Right, which is why Peter added the prio DRR scheduler stuff for TX
multiqueue (see net/sched/sch_prio.c:rr_qdisc_ops) because this is
what the chips do.
But this doesn't get us to where we want to be as Peter has been
explaining a bit these past few days.
Ok, we're talking a lot but not pouring much concrete, let's start
doing that. I propose:
1) A library for transmit load balancing functions, with an interface
that can be made visible to userspace. I can write this and test
it on real multiqueue hardware.
The whole purpose of this library is to set skb->queue_mapping
based upon the load balancing function.
Facilities will be added to handle virtualization port selection
based upon destination MAC address as one of the "load balancing"
methods.
2) Switch the default qdisc away from pfifo_fast to a new DRR fifo
with load balancing using the code in #1. I think this is kind
of in the territory of what Peter said he is working on.
I know this is controversial, but realistically I doubt users
benefit at all from the prioritization that pfifo provides. They
will, on the other hand, benefit from TX queue load balancing on
fast interfaces.
3) Work on discovering a way to make the locking on transmit as
localized to the current thread of execution as possible. Things
like RCU and statistic replication, techniques we use widely
elsewhere in the stack, begin to come to mind.
I also want to point out another issue. Any argument wrt. reordering
is specious at best because right now reordering from qdisc to device
happens anyways.
And that's because we drop the qdisc lock first, then we grab the
transmit lock on the device and submit the packet. So, after we
drop the qdisc lock, another cpu can get the qdisc lock, get the
next packet (perhaps a lower priority one) and then sneak in to
get the device transmit lock before the first thread can, and
thus the packets will be submitted out of order.

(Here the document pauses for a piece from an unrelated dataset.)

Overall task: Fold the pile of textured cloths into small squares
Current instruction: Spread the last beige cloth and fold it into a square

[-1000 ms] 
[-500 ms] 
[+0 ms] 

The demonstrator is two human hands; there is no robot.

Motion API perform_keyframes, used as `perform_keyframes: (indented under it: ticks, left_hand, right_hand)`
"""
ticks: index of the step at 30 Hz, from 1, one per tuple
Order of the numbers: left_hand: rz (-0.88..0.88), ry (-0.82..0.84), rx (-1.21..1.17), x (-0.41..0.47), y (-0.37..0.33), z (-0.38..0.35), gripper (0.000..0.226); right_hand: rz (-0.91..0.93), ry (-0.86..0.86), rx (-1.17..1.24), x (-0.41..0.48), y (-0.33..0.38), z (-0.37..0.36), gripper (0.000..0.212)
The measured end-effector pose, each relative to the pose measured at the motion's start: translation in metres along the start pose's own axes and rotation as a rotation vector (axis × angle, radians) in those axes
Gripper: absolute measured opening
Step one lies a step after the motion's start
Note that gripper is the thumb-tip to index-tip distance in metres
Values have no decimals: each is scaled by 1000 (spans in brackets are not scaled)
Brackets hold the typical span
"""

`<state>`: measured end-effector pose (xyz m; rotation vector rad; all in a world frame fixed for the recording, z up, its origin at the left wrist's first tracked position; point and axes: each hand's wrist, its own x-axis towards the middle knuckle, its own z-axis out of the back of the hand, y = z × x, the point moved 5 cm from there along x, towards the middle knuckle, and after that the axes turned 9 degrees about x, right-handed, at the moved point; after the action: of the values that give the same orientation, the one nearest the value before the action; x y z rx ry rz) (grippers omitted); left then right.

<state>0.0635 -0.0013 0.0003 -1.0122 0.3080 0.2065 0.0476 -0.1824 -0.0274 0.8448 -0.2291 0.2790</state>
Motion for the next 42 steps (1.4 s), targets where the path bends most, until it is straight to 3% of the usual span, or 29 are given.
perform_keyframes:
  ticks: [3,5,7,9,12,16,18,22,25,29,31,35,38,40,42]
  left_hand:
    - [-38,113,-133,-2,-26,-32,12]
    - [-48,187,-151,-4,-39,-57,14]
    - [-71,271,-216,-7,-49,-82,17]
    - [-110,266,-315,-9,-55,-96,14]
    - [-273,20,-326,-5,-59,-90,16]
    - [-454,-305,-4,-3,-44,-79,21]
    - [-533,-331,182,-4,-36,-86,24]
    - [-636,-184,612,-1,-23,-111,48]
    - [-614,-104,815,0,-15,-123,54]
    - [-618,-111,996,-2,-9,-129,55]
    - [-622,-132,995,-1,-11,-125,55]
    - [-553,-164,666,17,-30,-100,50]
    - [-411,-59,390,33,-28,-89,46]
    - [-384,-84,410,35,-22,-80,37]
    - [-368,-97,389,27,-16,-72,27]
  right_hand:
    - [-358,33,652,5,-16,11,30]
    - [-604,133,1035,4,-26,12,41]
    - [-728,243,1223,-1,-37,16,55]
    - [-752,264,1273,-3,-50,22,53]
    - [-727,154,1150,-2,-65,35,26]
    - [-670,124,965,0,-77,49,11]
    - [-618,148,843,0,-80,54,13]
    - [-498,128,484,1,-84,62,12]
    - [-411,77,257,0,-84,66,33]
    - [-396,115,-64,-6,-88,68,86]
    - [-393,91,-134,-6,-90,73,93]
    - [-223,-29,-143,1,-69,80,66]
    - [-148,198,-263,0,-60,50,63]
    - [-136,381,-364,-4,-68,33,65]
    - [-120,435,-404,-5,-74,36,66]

This, along with other things, makes me believe that ordering really
doesn't matter in practice. And therefore, in practice, we can treat
everything from the qdisc to the real hardware as a FIFO even if
something else is going on inside the black box which might reorder
packets on the wire.
next prev parent reply other threads:[~2007-10-09 1:41 UTC|newest]
Thread overview: 86+ messages / expand[flat|nested] mbox.gz Atom feed top
2007-10-08 18:26 [PATCH 2/3][NET_BATCH] net core use batching jamal
2007-10-08 19:46 ` Waskiewicz Jr, Peter P
2007-10-08 20:48 ` jamal
2007-10-08 21:26 ` [ofa-general] " David Miller
2007-10-08 22:34 ` jamal
2007-10-08 22:36 ` [ofa-general] " Waskiewicz Jr, Peter P
2007-10-08 22:33 ` Waskiewicz Jr, Peter P
2007-10-08 23:40 ` jamal
2007-10-09 1:13 ` Jeff Garzik
2007-10-09 1:41 ` David Miller [this message]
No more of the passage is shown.